Le parc national des Channel Islands, un archipel de cinq îles au large de la Californie que les écologistes appellent affectueusement « les Galapagos de l'Amérique du Nord », a récemment démontré une ressemblance moins charmante avec son homonyme équatorial : une tendance à brûler. Pendant une partie du mois de mai 2026, l'île Santa Rosa - la deuxième plus grande masse terrestre du parc - a été fermée au public alors que les pompiers luttaient contre un incendie de végétation qui dévorait les prairies, les broussailles côtières et le chaparral insulaire.

L'incendie a été repéré pour la première fois depuis un avion le 15 mai 2026, et rapidement confirmé par le National Park Service ce matin-là. Le satellite Landsat 9, observateur toujours diligent, a capturé des images le lendemain montrant que la zone brûlée avait déjà gonflé à 5 690 acres (2 300 hectares). Le 19 mai, elle avait carbonisé environ 16 600 acres (6 700 hectares), consumant une grande partie du quadrant sud-est de l'île.
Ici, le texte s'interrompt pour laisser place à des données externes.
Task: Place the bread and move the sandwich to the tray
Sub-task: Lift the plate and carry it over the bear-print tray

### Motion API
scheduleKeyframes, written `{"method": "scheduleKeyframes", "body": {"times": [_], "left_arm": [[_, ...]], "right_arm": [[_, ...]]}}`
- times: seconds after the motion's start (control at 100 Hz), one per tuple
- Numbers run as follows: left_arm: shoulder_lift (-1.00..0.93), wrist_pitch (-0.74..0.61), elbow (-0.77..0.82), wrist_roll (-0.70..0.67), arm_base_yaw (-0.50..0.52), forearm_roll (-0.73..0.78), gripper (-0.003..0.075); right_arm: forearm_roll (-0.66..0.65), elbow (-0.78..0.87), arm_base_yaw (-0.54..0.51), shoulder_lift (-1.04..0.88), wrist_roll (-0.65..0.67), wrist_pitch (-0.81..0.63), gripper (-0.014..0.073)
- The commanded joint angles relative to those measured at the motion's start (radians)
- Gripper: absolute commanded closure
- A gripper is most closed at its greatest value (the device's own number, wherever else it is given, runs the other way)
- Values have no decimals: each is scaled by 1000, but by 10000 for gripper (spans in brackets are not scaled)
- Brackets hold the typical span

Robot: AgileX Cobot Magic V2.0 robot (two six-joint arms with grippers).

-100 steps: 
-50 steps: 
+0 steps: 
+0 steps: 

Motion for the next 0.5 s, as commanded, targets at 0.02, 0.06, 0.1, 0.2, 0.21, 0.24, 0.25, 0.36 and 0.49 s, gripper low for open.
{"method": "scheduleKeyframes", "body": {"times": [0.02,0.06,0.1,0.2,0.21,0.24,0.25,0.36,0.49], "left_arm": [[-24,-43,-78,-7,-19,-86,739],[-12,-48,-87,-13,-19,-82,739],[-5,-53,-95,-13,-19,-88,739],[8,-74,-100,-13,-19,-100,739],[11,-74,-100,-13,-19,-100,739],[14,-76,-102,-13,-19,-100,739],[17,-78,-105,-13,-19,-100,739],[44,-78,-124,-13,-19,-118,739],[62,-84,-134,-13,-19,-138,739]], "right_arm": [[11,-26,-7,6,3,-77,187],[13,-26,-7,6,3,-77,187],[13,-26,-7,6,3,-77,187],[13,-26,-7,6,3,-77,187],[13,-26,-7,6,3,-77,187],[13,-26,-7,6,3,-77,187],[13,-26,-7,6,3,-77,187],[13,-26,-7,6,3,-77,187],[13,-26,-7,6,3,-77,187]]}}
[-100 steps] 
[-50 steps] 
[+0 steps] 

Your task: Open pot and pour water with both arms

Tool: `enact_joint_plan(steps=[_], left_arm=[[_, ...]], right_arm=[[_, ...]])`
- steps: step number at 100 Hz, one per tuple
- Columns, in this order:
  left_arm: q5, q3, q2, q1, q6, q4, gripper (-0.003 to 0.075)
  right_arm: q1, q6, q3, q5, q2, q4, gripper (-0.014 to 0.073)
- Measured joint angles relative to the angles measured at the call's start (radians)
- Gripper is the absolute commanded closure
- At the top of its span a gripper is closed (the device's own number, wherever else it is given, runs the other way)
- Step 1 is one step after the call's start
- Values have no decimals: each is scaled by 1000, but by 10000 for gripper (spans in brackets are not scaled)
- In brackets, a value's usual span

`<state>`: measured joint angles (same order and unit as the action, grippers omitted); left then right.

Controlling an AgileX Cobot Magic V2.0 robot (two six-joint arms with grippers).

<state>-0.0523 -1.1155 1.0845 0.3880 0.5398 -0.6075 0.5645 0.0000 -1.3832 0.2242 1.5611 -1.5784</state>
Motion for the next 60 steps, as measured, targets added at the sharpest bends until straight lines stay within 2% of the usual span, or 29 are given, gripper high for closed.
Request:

Son périmètre, pour l'instant, reste obstinément non contenu.

L'une des images satellite est un composite en fausses couleurs, utilisant des longueurs d'onde qui traversent la fumée pour révéler la terre brûlée comme une traînée brun foncé, avec le front de feu actif qui brille en orange dans l'infrarouge. L'image d'accompagnement montre la même scène en couleurs naturelles - parce que parfois, il faut voir la fumée se déverser sur l'océan Pacifique pour bien apprécier la situation.

Les responsables et les comptes rendus des médias locaux ont confirmé que l'incendie était d'origine humaine, bien que les enquêteurs tentent encore de comprendre comment quelqu'un a réussi à mettre le feu aux « Galapagos de l'Amérique du Nord ». L'incendie aurait brûlé près d'un peuplement de pins de Torrey - une espèce d'arbre rare qui, aux États-Unis, ne pousse naturellement que sur l'île Santa Rosa et près de San Diego. Parce que bien sûr.